# WORK INSTRUCTION
Your output should be one number, which is how many lines in the material contain "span".
========================================
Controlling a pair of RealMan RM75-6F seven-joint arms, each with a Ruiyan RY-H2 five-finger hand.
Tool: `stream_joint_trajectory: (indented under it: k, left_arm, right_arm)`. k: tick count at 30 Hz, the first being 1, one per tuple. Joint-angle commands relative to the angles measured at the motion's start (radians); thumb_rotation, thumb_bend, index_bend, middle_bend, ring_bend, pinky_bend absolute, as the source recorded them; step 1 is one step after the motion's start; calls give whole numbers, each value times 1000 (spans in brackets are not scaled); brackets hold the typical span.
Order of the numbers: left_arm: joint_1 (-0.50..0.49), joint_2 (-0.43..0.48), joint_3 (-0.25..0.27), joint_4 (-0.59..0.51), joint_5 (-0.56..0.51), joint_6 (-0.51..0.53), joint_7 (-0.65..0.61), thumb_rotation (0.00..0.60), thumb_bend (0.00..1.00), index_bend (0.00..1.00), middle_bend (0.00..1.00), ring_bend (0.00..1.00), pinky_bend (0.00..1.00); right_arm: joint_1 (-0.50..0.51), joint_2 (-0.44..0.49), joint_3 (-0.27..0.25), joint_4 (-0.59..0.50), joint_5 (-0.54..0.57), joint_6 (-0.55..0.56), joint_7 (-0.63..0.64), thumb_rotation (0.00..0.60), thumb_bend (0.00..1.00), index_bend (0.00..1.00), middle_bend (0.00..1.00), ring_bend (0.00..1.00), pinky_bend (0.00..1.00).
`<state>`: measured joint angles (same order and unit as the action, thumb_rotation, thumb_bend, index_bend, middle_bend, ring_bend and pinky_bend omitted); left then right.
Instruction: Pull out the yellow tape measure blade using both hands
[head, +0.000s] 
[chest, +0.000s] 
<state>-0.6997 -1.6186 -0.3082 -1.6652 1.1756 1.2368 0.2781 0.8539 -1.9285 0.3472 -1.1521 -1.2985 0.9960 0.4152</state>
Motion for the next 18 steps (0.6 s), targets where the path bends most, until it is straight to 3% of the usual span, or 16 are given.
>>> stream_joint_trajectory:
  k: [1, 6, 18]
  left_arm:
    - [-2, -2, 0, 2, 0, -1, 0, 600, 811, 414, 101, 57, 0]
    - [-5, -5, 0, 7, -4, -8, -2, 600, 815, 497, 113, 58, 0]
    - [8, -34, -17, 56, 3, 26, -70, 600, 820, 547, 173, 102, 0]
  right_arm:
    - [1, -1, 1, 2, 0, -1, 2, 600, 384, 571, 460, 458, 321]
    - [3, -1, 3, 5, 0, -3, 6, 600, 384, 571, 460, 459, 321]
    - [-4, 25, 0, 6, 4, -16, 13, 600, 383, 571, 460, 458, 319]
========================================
# FINAL ANSWER
2